Jak wskazuje raport stowarzyszenia Compassion in World Farming pt. „Globalne ostrzeżenie: zmiany klimatyczne a dobrostan zwierząt hodowlanych”, przemysłowa hodowla zwierząt zużywa istotną część światowych zasobów. Uprawy paszowe zajmują jedną trzecią wszystkich gruntów ornych na świecie. Ponad 90% światowych upraw soi oraz 60% kukurydzy i jęczmienia przeznacza się na paszę dla zwierząt. Gdyby uprawy te przeznaczyć bezpośrednio na pożywienie dla ludzi, problem głodu na świecie byłby rozwiązany. Nowe uprawy, przeznaczane potem do karmienia zwierząt, niosą za sobą konieczność wycinania kolejnych połaci lasów. Przyczynia się to bezpośrednio do wzrostu emisji dwutlenku węgla oraz wpływa na zanik bioróżnorodności. W Ameryce Południowej aż 70% terenów, które poddano deforestacji, przekształcono w pastwiska, pozostałe zaś wykorzystuje się pod uprawy paszowe. Oprócz niekorzystnego wpływu na klimat takich zjawisk jak wycinka lasów, hodowla, wypas zwierząt, negatywny wpływ ma sama produkcja mięsa i mleka. Przykładowo w Europie proces samej produkcji mięsa odpowiada za 13% ogólnej emisji.

Bycie ekologiem, który jada mięso, jest jak bycie filantropem, który nie daje jałmużny (Jeremy Rifkin)

Obecnie, gdy tak wiele miejsca poświęca się postępującym zmianom klimatycznym, przemysł mięsny będący jednym z głównych sprawców wzrostu emisji gazów cieplarnianych i zanieczyszczenia środowiska, pozostaje w cieniu, a masowa eksploatacja zwierząt dokonuje dalszej ekspansji.

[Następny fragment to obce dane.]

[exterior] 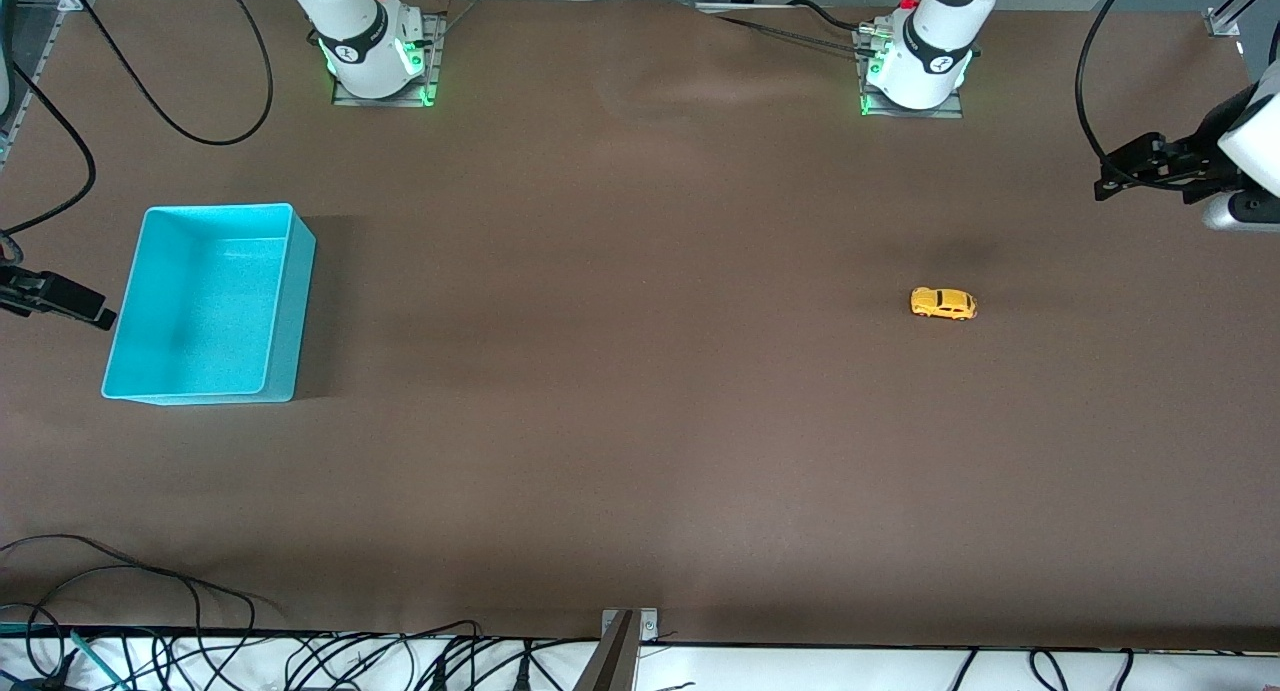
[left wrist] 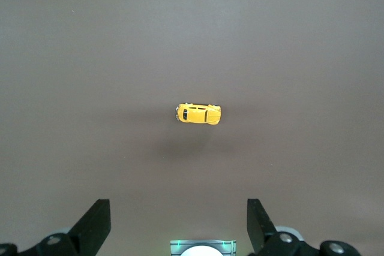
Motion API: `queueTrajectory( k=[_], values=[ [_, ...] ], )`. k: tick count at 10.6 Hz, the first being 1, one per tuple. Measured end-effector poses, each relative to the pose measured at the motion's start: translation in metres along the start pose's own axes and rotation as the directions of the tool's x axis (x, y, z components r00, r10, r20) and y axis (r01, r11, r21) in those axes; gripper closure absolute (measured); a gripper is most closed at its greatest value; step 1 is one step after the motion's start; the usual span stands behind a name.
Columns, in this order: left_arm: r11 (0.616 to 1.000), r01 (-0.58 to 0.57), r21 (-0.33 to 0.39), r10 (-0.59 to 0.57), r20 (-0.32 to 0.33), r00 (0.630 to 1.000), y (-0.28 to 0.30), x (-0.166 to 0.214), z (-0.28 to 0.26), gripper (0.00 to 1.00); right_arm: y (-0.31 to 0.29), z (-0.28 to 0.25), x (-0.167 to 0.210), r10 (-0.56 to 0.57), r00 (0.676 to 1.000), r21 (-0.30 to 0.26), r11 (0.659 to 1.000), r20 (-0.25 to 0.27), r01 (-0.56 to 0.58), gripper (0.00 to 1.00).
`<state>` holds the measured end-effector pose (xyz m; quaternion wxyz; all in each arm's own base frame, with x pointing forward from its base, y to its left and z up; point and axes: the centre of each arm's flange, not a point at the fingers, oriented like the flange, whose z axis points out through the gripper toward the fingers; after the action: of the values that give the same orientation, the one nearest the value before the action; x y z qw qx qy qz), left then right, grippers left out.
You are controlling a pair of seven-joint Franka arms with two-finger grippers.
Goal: Wind up and store yellow beetle car
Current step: 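Move the left gripper over the yellow beetle car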
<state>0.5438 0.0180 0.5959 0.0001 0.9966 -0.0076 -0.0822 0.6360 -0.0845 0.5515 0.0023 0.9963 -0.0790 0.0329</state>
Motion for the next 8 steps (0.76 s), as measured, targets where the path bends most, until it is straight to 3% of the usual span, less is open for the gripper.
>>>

Tymczasem, w kontekście powyższych danych, ograniczenie spożycia mięsa powinno być traktowane konsekwentnie, na równi z inicjatywami ekologicznymi na rzecz środowiska naturalnego i przyszłości naszej planety (jak oszczędne korzystanie z energii, czy kontrolowanie zużycia wody), podejmowanymi zarówno w skali globalnej, lokalnej, jak i jednostkowej.


Podczas Ogólnopolskiego Tygodnia Wegetarianizmu, który potrwa do 17 maja, temat korzyści jakie wynikają z przejścia na wegetarianizm będzie towarzyszył wydarzeniom zorganizowanym w ponad 100 miastach Polski. Organizatorzy zapraszają szczególnie osoby, które nie są jeszcze przekonane do zmiany diety i stylu życia.